*BRIEF*
Word for word, restate the lines of the material below from its first line through the one containing "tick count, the". Omit the rest.

*RECORDED DATA*
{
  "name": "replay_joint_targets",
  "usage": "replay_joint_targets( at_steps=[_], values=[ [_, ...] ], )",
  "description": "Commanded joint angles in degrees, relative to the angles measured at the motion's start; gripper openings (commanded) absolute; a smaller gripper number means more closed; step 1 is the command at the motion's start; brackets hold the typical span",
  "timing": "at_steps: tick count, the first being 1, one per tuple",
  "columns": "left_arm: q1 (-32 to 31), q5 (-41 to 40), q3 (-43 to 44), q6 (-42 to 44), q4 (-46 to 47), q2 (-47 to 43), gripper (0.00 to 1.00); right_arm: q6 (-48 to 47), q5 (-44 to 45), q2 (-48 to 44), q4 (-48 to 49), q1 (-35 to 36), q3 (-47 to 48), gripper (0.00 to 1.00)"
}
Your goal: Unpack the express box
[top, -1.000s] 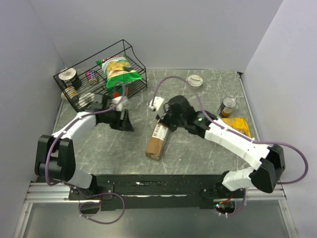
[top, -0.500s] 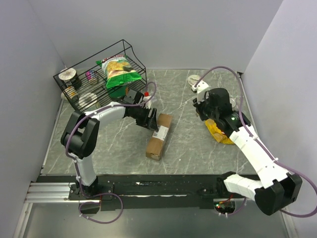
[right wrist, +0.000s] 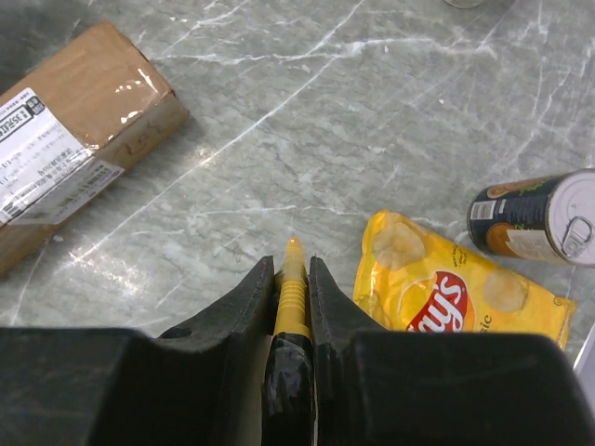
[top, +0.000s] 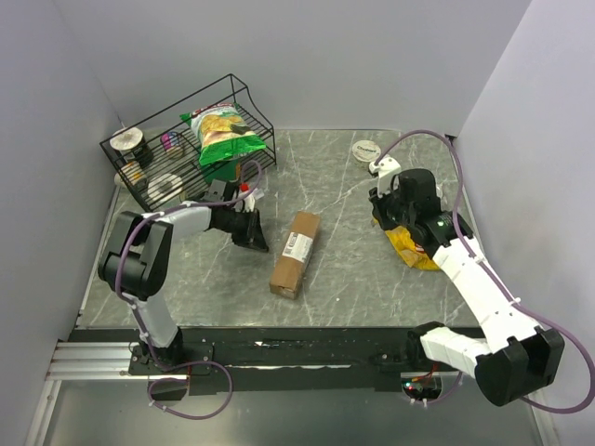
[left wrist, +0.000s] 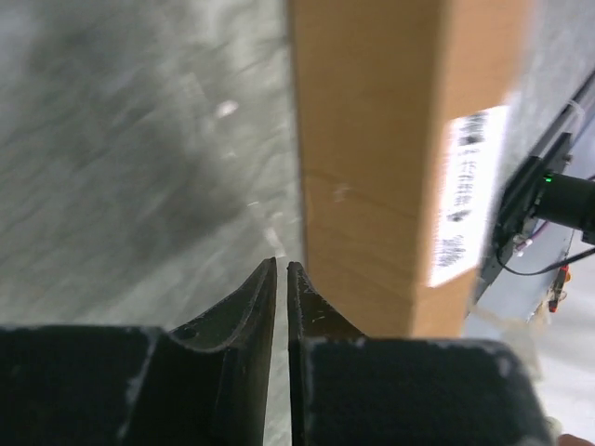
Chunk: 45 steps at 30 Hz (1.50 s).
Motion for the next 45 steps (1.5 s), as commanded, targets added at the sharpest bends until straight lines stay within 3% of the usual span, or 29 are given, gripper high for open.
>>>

*TASK OUTPUT*
{
  "name": "replay_joint_targets",
  "usage": "replay_joint_targets( at_steps=[_], values=[ [_, ...] ], )",
  "description": "Commanded joint angles in degrees, relative to the angles measured at the motion's start; gripper openings (commanded) absolute; a smaller gripper number means more closed; step 1 is the command at the motion's start; brackets hold the typical span",
  "timing": "at_steps: tick count, the first being 1, one per tuple",

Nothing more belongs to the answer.